• _What the task requires_
Write out the opening lines of the data word for word, up to and including the line with "[exterior 2]", and leave every picture and every later line out.

========

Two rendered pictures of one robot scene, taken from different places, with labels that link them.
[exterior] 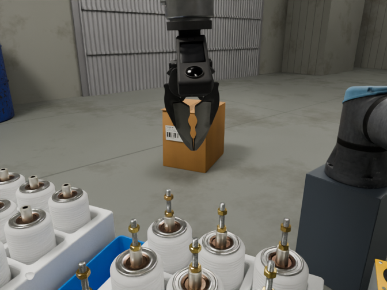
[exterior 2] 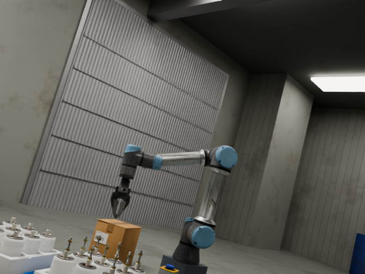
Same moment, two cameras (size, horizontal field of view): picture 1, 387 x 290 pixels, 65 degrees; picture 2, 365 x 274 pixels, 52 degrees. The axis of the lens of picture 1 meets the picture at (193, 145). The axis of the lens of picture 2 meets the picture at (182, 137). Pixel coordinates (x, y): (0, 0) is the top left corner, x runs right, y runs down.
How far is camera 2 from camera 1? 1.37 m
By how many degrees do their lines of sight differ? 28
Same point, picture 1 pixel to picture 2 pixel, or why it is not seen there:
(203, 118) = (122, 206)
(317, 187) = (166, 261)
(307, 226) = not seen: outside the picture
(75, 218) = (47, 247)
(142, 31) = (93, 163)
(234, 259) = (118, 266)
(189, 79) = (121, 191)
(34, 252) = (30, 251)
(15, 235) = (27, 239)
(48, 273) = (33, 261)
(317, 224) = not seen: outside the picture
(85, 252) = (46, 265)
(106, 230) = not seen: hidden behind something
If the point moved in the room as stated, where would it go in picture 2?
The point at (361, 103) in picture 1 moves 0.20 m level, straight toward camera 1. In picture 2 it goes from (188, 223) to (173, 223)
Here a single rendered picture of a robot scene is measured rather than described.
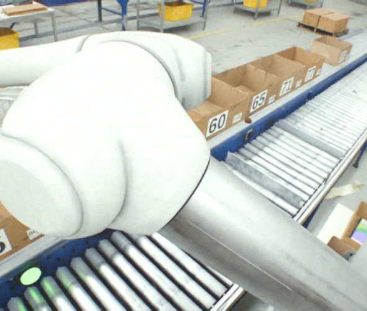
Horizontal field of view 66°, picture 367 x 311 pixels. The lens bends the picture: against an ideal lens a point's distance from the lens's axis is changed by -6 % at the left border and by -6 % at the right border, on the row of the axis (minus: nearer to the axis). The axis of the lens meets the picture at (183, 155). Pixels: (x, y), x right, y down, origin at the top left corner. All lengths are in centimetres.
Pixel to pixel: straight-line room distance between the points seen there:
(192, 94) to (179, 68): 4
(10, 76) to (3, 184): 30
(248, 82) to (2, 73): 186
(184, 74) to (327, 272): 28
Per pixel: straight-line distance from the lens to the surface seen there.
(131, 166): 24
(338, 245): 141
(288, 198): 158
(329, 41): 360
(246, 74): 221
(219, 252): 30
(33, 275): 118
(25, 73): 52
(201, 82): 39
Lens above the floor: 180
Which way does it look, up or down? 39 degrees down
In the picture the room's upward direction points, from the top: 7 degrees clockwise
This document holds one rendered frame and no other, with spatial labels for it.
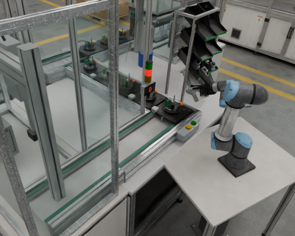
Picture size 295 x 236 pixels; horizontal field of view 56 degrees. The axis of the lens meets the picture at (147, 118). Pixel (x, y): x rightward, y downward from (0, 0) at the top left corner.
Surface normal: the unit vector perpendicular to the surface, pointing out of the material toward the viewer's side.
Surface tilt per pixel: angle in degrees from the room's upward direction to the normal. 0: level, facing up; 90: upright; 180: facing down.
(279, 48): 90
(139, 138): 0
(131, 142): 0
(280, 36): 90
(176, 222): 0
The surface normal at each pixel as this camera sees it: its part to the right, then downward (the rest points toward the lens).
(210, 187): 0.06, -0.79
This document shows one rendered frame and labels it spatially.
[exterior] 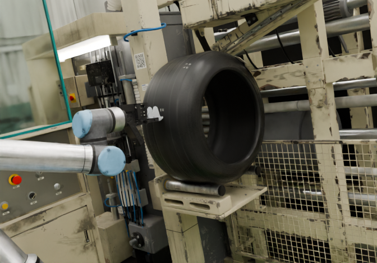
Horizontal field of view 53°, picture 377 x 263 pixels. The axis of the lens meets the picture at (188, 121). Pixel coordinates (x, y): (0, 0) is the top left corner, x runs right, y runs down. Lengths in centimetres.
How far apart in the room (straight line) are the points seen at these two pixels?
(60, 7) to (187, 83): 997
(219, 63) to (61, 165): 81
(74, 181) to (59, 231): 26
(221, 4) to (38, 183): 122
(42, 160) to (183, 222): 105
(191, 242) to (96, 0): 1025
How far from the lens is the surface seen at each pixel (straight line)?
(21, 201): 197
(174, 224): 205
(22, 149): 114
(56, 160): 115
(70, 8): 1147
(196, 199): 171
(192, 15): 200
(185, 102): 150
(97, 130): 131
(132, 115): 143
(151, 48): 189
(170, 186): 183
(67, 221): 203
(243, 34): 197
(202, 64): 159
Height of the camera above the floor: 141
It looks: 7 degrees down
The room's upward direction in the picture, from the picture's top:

========

• _Answer to the exercise_
Two rendered pictures of one robot scene, taken from different places, with labels that link them.
[exterior] 
[exterior 2] 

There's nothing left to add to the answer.